An Easter poem

I'd love it if anyone fancied reading and discussing the Anglo-Saxon poem, The Dream of the Rood.

You can find it online both in written form and a you-tube video, I'd C&P it, but as many of you know, I don't know how to do that.

But it would be lovely to share this with you and your thoughts?

  • Many Anglo-Saxon poems were meant to be chanted around a fire so they do scan differently and as you say being translated they do lose something.

    It's a shame for me that people find this poem to long and triggering, as I would loved the chance to explore some of the themes involved.

    I don't get most poetry, for me the images don't flow and I'm left with a load of words that don't mean anything.

  • Thanks Lotus, I was wondering about finding it, I do read a lot of poetry and am aware of some Anglo-Saxon examples and also about their myths, but I cannot enjoy poems of great length. For me the beauty of poetry, well one of its beauties, is the condensing of huge and important concepts into small amounts of words, ideally no more than one page of A5.

    Also, and just my personal experience, but anything to do with christianity is off my reading list having been emotionally and financially abused on two occasions by organised churches.

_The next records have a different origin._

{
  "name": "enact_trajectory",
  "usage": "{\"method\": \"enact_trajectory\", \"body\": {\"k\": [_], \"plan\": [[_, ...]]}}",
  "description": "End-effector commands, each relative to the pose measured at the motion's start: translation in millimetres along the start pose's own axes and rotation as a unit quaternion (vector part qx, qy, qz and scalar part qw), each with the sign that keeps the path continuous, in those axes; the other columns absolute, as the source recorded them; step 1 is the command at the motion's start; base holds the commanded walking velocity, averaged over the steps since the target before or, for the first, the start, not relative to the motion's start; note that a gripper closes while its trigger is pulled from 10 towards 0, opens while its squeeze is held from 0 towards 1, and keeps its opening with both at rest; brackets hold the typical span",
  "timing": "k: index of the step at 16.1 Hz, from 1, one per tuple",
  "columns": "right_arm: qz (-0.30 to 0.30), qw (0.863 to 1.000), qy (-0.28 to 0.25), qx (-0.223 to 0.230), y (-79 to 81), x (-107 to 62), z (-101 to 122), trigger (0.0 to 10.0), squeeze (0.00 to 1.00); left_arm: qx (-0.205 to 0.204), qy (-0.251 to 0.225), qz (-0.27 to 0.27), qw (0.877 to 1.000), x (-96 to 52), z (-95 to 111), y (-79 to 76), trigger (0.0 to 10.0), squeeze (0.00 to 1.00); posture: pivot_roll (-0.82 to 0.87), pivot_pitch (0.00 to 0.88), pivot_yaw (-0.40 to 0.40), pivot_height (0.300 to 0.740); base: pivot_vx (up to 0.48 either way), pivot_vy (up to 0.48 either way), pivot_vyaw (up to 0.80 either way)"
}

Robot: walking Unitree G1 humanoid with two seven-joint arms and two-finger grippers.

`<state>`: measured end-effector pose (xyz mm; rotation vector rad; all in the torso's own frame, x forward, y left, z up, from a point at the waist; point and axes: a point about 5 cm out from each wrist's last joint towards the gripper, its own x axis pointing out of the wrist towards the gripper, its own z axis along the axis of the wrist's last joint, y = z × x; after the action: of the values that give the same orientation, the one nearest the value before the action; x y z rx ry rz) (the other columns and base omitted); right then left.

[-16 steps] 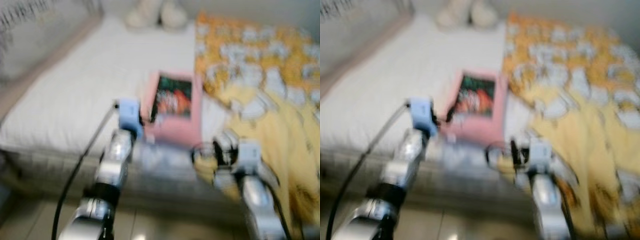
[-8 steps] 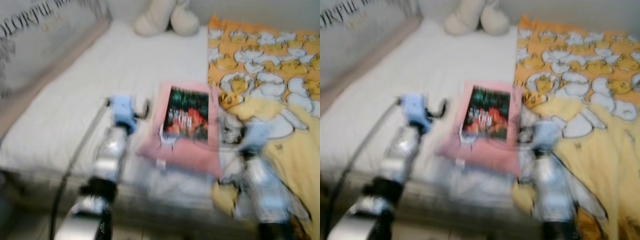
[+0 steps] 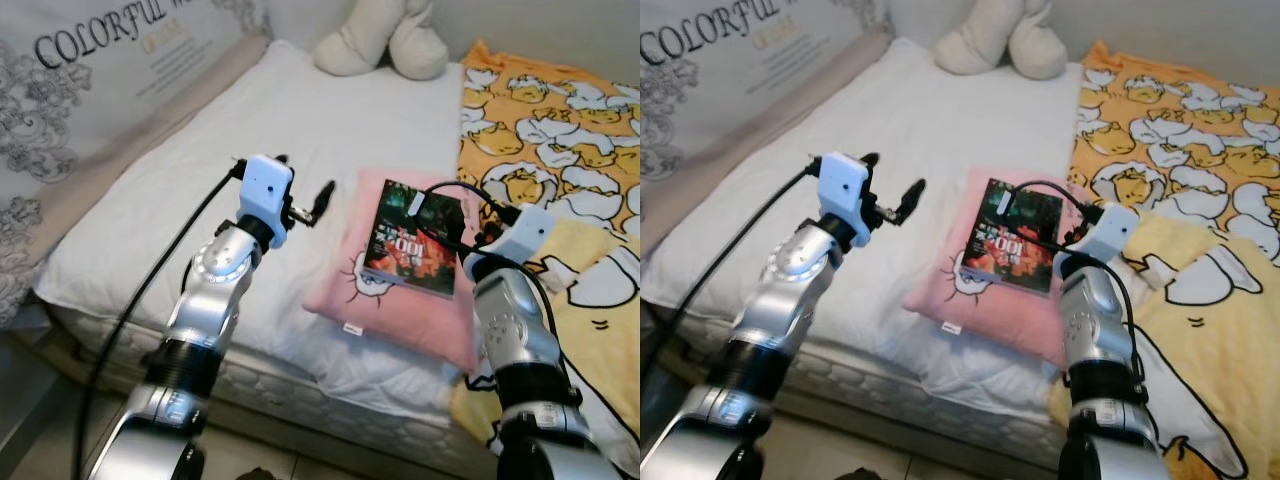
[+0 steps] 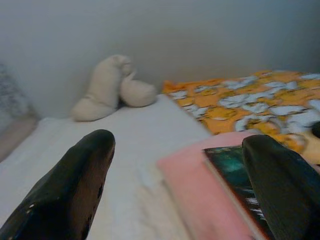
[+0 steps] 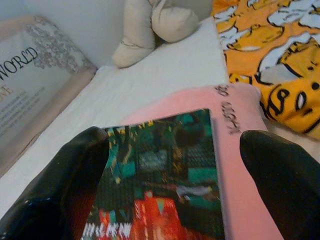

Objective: Clean up the room

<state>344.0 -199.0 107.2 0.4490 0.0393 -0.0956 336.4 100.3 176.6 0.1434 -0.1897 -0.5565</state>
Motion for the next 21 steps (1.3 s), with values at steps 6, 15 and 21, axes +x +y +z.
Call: {"method": "enact_trajectory", "body": {"k": [6,15,21], "plan": [[-0.004,0.997,0.036,-0.068,-3.4,0.3,-29.4,10.0,0.0,0.008,0.025,-0.032,0.999,-28.5,6.6,-3.9,10.0,0.0,0.22,0.026,-0.013,0.74,0.0,0.0,0.0],[-0.021,0.996,0.082,-0.012,-0.3,-0.1,-51.3,10.0,0.0,0.019,0.051,-0.039,0.998,-35.5,0.2,-14.6,10.0,0.0,0.22,0.017,-0.031,0.74,0.0,0.0,0.0],[-0.017,0.998,0.065,-0.016,5.9,4.8,-45.6,10.0,0.0,0.026,0.052,-0.037,0.998,-34.7,0.0,-13.5,10.0,0.0,0.22,0.011,-0.031,0.74,0.0,0.0,0.0]]}}
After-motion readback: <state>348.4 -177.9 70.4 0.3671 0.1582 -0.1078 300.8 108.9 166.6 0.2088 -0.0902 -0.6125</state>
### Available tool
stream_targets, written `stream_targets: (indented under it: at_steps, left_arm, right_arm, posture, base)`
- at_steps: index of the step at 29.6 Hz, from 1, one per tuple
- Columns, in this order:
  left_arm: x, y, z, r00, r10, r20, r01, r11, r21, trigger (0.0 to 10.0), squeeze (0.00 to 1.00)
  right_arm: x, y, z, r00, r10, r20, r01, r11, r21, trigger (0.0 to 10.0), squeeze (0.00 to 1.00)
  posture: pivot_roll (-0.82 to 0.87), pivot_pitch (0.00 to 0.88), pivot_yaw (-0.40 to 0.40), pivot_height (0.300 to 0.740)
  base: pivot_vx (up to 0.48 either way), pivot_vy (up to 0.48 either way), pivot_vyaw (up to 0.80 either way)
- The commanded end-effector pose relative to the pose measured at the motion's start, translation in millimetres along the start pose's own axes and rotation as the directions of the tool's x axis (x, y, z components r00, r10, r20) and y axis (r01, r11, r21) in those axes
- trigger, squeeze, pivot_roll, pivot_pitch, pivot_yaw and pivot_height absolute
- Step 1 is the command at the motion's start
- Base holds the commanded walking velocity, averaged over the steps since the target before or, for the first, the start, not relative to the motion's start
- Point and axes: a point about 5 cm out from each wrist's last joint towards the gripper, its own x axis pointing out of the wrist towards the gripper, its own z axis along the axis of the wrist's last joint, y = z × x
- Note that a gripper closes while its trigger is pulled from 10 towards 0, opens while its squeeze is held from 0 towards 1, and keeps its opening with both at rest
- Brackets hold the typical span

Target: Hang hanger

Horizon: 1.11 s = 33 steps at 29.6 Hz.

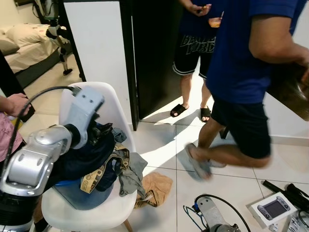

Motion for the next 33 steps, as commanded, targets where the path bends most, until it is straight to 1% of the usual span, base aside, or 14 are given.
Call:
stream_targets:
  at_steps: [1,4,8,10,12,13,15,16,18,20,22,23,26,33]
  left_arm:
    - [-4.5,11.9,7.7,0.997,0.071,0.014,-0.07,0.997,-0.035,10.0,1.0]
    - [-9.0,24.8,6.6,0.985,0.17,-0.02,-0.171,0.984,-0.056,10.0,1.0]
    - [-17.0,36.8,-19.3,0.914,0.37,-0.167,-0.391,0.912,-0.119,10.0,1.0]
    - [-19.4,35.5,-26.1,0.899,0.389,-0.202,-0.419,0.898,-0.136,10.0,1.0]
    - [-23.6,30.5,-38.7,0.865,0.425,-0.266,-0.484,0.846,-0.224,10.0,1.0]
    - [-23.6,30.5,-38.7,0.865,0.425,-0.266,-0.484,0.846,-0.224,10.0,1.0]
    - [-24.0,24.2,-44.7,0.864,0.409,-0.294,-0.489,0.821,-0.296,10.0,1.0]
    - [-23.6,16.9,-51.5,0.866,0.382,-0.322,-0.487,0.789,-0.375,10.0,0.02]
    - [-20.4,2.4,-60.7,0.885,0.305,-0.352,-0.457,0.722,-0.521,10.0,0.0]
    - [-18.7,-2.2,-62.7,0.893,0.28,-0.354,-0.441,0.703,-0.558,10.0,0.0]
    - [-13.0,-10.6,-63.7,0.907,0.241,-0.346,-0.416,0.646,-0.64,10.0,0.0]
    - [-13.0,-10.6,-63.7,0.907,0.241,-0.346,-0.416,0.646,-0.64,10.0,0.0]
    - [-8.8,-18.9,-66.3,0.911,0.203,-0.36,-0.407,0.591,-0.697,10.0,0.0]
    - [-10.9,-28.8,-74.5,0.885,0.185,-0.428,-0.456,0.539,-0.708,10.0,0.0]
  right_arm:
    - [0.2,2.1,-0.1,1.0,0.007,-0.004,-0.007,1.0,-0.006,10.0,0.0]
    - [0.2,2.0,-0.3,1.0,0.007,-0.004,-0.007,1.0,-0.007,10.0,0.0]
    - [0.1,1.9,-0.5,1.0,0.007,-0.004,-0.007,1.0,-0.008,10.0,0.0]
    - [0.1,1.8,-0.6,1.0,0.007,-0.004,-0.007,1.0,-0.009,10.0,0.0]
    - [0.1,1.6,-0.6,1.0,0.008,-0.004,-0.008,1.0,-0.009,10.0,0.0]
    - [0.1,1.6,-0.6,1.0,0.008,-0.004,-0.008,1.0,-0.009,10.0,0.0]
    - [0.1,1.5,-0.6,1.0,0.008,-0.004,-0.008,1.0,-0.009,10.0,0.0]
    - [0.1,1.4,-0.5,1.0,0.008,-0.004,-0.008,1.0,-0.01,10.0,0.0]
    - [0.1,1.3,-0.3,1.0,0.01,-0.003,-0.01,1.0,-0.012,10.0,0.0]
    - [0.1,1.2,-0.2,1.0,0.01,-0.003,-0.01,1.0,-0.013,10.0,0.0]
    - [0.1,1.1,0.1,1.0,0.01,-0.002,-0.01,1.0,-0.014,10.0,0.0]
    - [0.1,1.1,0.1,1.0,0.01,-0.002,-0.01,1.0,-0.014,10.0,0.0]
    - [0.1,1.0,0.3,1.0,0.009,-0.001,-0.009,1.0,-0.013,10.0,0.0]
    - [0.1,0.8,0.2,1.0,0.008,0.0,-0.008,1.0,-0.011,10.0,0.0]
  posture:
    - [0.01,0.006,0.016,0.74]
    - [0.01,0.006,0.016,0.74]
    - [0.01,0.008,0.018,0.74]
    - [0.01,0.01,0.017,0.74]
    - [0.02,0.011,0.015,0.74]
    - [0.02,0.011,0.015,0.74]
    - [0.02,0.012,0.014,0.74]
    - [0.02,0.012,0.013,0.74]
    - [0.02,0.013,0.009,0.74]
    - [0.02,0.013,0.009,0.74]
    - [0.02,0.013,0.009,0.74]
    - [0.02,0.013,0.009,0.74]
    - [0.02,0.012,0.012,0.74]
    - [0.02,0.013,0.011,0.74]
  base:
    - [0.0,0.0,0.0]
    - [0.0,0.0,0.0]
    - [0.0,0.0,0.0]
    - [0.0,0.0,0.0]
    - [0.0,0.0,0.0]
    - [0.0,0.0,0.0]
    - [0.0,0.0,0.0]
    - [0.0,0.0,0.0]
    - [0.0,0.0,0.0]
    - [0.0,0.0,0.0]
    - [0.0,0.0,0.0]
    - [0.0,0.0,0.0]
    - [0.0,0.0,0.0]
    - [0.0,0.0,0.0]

One was short but of deadly insensitivity, the other was insidious and lasting a few years. C-PTSD is the consequence for me

    AnA

  • I found it - as it's a very long poem I decided not to copy & paste the text, but to copy the link instead:

    https://www.poetryfoundation.org/poems/159129/dream-of-the-rood-translation

    It's appropriate for Easter, but it's not my cup of tea I'm afraid, it doesn't seem to flow well - although that's maybe because it's been translated - and I'm not keen on Christian themes. But it is interesting that a poem from that long ago has survived.